■ EXERCISE AIM ■
Should a line below contain the word "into", report it.

(PROVIDED DATA)

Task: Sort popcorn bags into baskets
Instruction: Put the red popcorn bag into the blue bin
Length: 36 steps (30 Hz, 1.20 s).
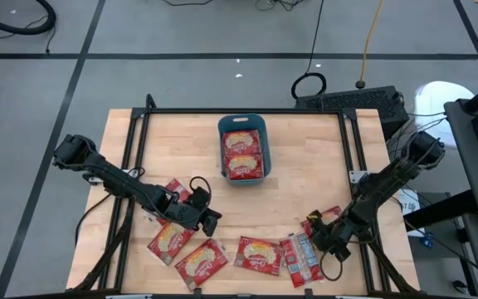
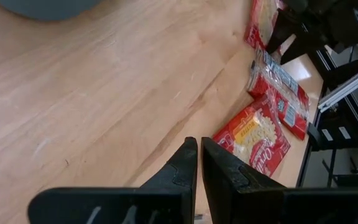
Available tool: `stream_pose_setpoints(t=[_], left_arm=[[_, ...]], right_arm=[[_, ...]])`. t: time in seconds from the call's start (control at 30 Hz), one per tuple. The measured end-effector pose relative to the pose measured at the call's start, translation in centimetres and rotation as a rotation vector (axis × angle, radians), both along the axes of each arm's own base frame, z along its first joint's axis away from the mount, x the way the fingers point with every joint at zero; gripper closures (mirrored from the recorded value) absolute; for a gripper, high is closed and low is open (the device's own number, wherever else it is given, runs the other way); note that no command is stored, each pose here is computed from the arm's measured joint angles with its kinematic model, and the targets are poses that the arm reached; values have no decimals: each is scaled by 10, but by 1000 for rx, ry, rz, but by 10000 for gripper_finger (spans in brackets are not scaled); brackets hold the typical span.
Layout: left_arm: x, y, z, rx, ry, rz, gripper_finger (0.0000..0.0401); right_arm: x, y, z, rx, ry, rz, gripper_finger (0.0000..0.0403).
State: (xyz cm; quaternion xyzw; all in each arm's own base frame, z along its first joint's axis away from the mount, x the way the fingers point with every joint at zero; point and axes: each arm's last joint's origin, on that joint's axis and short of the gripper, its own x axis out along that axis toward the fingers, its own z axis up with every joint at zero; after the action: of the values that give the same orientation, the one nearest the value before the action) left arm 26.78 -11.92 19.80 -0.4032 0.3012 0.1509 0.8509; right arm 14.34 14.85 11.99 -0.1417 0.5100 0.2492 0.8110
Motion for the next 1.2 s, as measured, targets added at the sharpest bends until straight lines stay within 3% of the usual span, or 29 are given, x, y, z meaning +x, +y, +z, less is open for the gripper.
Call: stream_pose_setpoints(t=[0.4, 0.67, 0.93, 1.03, 1.2], left_arm=[[0, 0, 0, 2, -3, 9, 375], [2, 2, 1, 3, -10, 16, 375], [6, 9, 2, 13, -24, 30, 375], [6, 11, 2, 23, -24, 29, 375], [7, 13, 2, 34, -23, 25, 375]], right_arm=[[2, -2, 3, -39, -76, -15, 393], [-2, -13, 18, 7, -108, -247, 402], [8, -38, 33, 128, -129, -620, 403], [9, -46, 38, 172, -98, -640, 403], [7, -45, 41, 223, -23, -502, 382]])
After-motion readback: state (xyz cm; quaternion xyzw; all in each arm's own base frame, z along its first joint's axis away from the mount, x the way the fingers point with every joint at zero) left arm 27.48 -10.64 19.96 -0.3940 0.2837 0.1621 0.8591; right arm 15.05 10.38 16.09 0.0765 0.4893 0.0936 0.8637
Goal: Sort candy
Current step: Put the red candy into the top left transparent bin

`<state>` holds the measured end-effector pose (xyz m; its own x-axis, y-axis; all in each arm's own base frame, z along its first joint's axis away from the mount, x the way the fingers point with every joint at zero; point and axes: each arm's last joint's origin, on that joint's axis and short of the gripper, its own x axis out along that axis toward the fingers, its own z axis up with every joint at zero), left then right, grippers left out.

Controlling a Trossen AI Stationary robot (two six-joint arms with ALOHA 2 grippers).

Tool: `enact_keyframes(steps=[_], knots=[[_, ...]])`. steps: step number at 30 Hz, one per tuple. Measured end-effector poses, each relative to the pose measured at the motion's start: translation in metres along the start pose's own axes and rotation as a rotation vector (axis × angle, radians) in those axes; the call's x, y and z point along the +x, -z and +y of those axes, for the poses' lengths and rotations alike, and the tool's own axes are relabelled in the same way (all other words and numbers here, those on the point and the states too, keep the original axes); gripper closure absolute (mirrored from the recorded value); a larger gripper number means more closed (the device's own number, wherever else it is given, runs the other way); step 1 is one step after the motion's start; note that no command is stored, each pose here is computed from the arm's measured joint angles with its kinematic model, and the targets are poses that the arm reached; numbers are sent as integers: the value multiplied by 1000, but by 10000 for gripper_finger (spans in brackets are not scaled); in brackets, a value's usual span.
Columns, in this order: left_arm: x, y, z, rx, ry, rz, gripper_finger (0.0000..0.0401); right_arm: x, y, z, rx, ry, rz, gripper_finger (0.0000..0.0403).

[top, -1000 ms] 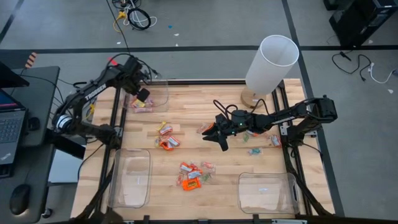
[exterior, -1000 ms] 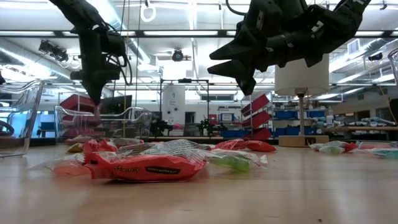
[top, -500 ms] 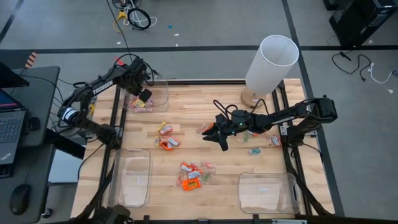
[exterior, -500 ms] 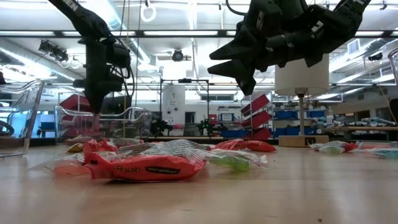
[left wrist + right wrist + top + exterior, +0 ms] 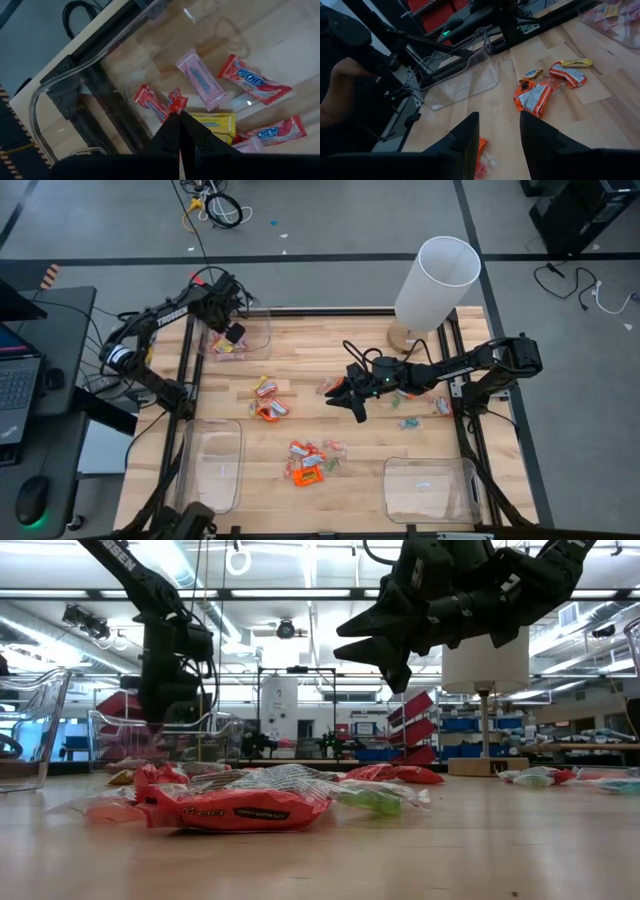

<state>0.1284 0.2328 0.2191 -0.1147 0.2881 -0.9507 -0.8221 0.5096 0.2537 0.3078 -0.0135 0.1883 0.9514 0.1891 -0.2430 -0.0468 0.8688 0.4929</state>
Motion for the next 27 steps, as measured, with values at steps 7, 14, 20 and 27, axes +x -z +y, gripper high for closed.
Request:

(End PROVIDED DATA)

■ ANSWER BELOW ■
Task: Sort popcorn bags into baskets
Instruction: Put the red popcorn bag into the blue bin
Current step: Put the red candy into the top left transparent bin

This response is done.